Hace poco se armó un gran revuelo porque contaste que, cuando trabajabas en Telecinco, tuviste que aguantar algunos comentarios machistas.

Maldito comentario, porque es muy triste que temas tan serios se traten con esa ligereza. Hasta hace muy poco era algo que las mujeres ni siquiera podían denunciar porque las culpabilizaban y la verdad es que no ayuda que se trivialice de esa manera. El acoso es algo muy serio porque te puede destrozar la vida a ti y a todos los que están a tu alrededor y parece que solo existe en nuestro mundo pero, desgraciadamente, también ocurre en otros sectores en los que apenas se puede hablar porque son más cerrados.

¿Qué le has pedido al año nuevo?

¡Que me quede como estoy!

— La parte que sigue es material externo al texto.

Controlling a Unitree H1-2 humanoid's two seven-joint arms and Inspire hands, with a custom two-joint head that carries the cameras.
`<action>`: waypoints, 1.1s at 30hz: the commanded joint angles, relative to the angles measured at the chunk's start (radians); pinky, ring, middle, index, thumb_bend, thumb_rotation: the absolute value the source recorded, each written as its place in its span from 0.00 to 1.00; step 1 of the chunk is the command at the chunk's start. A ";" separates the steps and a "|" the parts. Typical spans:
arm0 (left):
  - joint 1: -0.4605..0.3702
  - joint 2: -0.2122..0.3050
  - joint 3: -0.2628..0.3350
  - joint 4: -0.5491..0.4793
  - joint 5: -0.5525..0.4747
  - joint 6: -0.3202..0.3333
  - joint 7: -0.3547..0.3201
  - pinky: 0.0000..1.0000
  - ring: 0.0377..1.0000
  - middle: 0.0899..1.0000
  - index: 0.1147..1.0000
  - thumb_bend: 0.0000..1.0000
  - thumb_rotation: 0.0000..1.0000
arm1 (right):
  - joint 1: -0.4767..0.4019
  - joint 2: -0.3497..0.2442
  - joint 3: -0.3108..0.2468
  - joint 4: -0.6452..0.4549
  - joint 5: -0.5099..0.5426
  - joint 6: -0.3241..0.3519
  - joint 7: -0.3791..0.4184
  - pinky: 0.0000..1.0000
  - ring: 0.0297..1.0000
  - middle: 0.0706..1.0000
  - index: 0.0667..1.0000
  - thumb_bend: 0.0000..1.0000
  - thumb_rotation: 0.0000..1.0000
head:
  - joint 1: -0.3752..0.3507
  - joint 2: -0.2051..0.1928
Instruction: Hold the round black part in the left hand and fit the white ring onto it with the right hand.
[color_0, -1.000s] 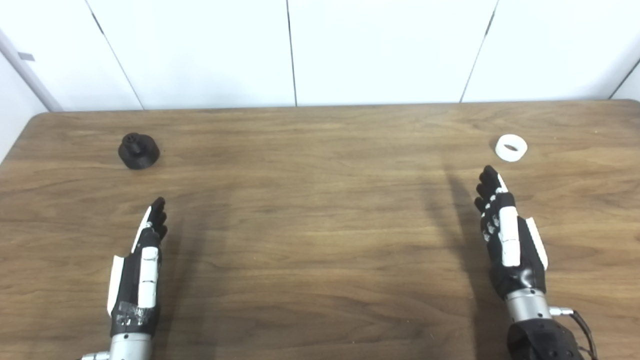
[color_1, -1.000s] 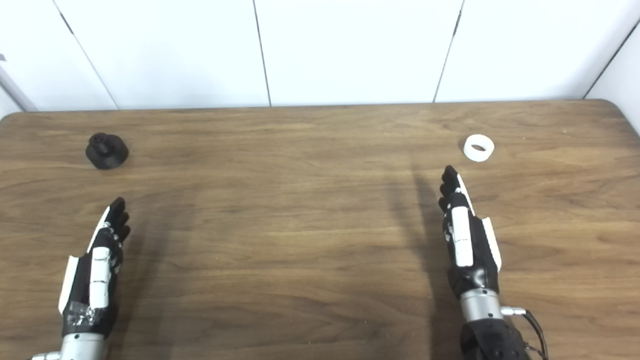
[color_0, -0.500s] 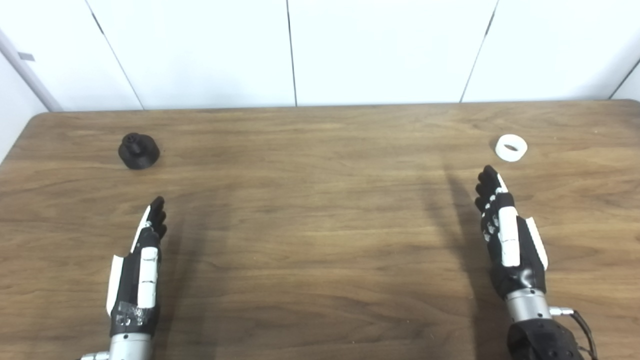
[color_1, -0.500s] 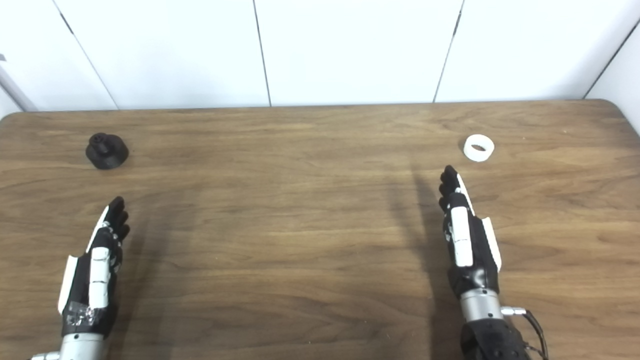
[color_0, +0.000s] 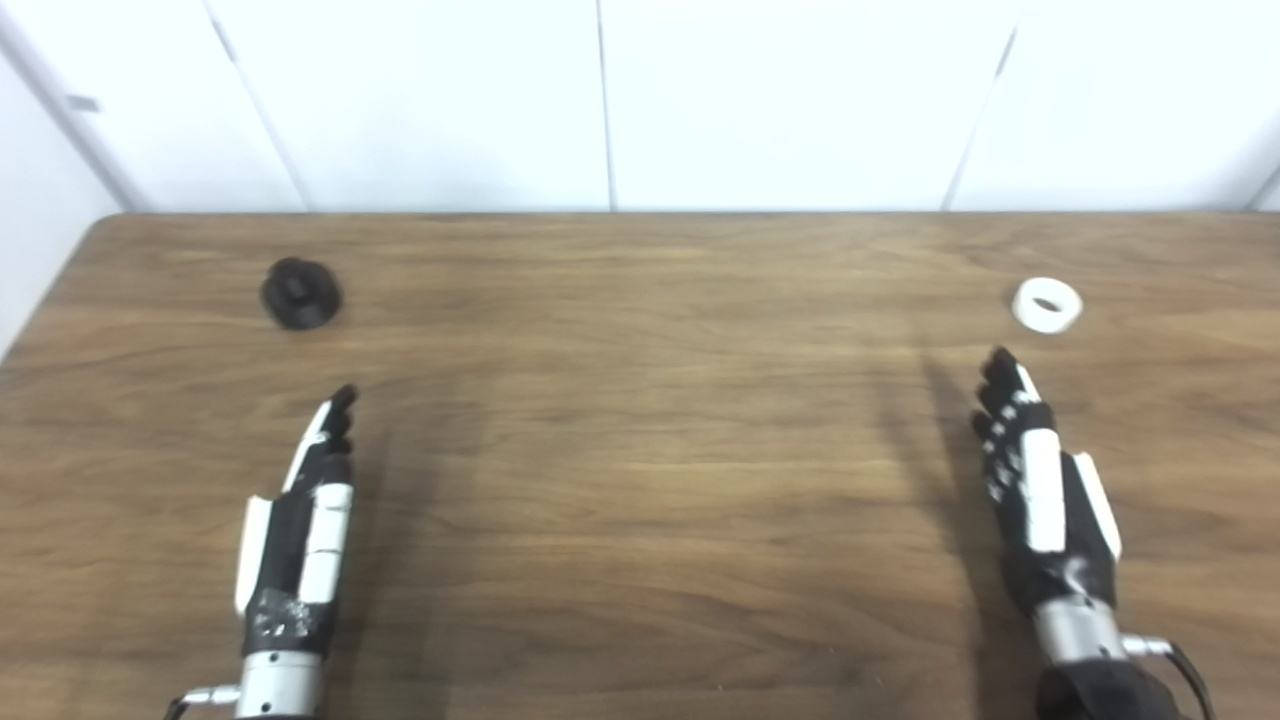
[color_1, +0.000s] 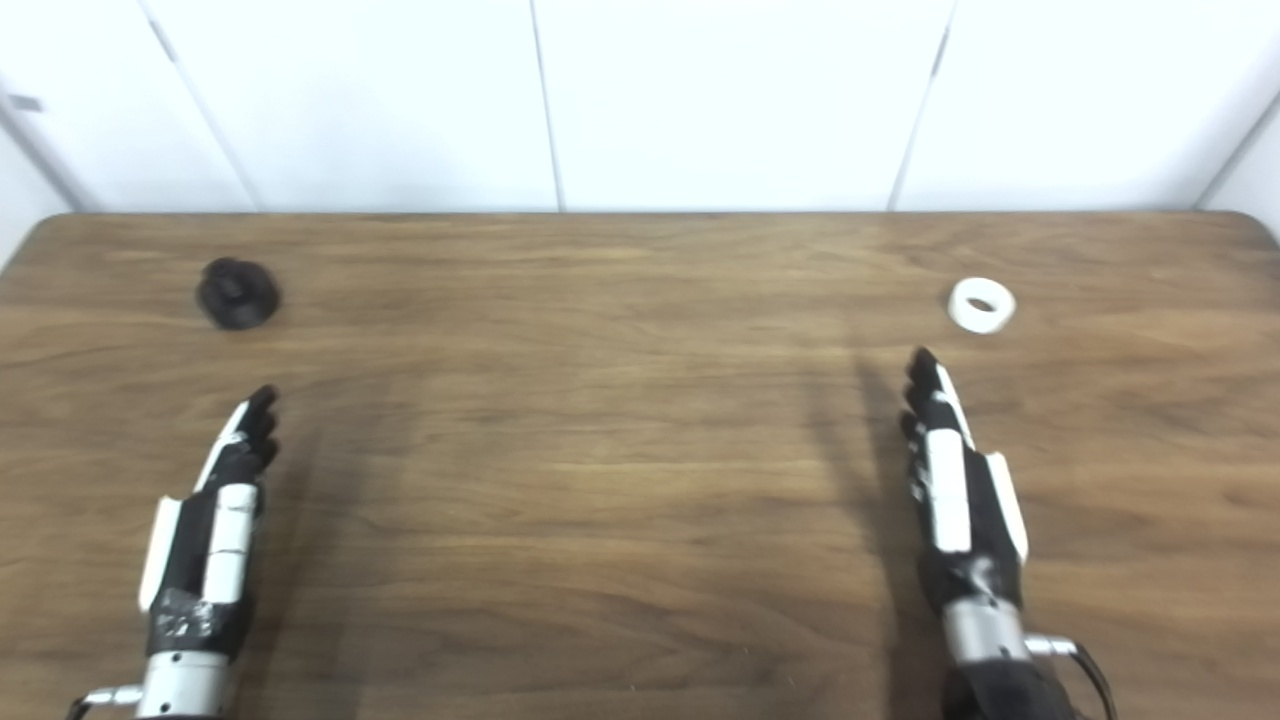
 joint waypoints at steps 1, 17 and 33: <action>0.014 -0.048 -0.015 0.012 0.014 -0.041 0.014 1.00 1.00 0.99 0.93 0.53 0.85 | 0.054 -0.029 -0.005 -0.014 0.009 -0.055 0.015 1.00 1.00 1.00 0.98 0.50 1.00 | 0.001 0.001; 0.009 -0.067 -0.068 0.107 0.089 -0.164 0.050 1.00 1.00 0.98 0.94 0.50 0.84 | 0.042 -0.040 -0.034 0.060 0.044 -0.105 0.068 1.00 1.00 0.98 0.97 0.53 1.00 | 0.133 -0.120; 0.003 -0.060 -0.045 -0.025 0.221 0.013 0.121 0.99 0.99 0.96 0.91 0.76 0.41 | 0.044 -0.040 -0.028 0.073 0.019 -0.128 0.066 1.00 0.99 0.95 0.93 0.60 1.00 | 0.098 -0.113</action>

Pero he estado estos meses rodando en Barcelona y me ha dado qué pensar. He vivido en primera persona lo que está ocurriendo allí y me entristece que se esté dando un paso atrás de una manera tan radical, sin mirar alrededor. Vivimos en un país maravilloso, y es una pena complicarse la vida de este modo. Sinceramente, creo que si no nos malmetieran tanto seríamos todos más felices.